→ **Exercise directions**
Among the lines below, some may hold the word "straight"; state how many do, giving only the number.

→ **Record set**
----
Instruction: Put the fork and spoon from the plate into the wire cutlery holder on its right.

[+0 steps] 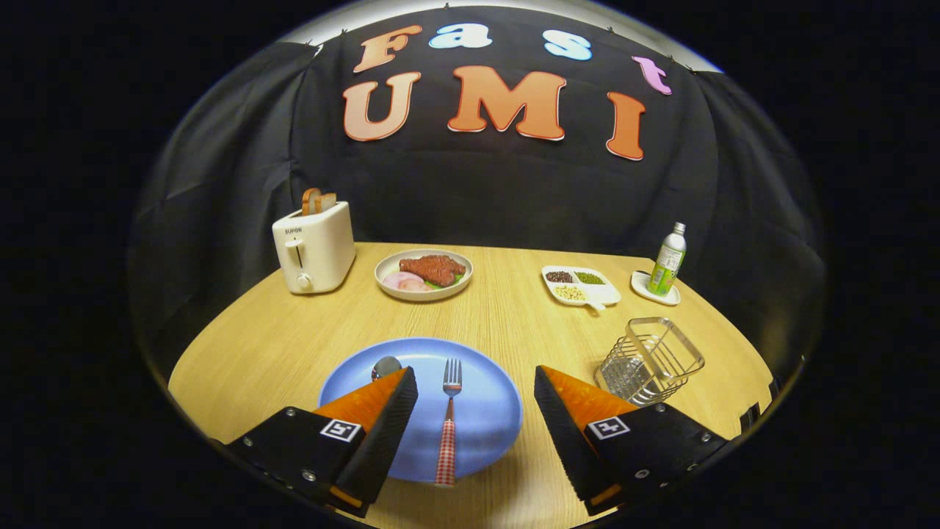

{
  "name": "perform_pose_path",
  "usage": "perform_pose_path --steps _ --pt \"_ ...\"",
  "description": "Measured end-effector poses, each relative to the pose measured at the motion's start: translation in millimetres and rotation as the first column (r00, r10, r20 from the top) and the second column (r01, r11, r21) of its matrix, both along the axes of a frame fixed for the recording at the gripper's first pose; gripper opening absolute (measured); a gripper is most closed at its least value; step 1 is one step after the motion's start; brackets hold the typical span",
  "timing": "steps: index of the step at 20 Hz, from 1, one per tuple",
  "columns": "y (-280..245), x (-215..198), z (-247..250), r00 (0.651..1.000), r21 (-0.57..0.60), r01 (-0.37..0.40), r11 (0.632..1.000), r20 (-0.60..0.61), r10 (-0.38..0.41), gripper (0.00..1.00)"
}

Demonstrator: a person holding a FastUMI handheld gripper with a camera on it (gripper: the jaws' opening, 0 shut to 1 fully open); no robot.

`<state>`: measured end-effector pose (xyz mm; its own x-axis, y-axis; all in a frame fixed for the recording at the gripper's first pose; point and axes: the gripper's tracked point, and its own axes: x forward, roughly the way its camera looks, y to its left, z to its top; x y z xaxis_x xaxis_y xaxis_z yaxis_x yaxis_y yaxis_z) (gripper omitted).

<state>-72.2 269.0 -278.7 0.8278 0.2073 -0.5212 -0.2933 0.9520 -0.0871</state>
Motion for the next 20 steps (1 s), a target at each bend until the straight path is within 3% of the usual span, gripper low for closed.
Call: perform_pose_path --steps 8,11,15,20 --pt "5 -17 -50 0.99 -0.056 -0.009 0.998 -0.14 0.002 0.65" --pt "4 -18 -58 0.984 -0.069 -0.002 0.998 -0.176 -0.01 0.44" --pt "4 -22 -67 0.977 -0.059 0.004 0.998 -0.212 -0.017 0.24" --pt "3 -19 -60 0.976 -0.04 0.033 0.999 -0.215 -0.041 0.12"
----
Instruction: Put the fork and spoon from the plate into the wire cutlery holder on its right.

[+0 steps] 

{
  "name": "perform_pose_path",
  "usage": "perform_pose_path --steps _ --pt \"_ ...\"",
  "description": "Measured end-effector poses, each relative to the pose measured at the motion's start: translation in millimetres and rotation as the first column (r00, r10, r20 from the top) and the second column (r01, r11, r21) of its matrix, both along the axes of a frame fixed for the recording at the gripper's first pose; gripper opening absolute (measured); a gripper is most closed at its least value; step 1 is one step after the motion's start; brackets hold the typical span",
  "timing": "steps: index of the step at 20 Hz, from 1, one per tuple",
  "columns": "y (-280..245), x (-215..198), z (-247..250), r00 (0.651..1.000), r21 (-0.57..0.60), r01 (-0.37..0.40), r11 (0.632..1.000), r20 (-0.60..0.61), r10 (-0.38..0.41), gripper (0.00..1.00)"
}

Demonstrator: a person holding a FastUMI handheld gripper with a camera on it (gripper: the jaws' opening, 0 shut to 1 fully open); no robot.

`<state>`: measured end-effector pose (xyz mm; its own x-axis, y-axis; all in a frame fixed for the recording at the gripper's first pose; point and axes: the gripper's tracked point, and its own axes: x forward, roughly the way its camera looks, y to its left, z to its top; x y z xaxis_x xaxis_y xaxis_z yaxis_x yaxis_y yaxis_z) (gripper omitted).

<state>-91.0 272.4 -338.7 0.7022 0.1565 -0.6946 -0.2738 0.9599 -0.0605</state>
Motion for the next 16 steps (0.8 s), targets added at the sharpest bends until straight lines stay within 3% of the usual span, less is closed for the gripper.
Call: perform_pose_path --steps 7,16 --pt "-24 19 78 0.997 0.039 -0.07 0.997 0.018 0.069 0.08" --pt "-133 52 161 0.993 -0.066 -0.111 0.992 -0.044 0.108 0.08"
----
→ **Completed task**
2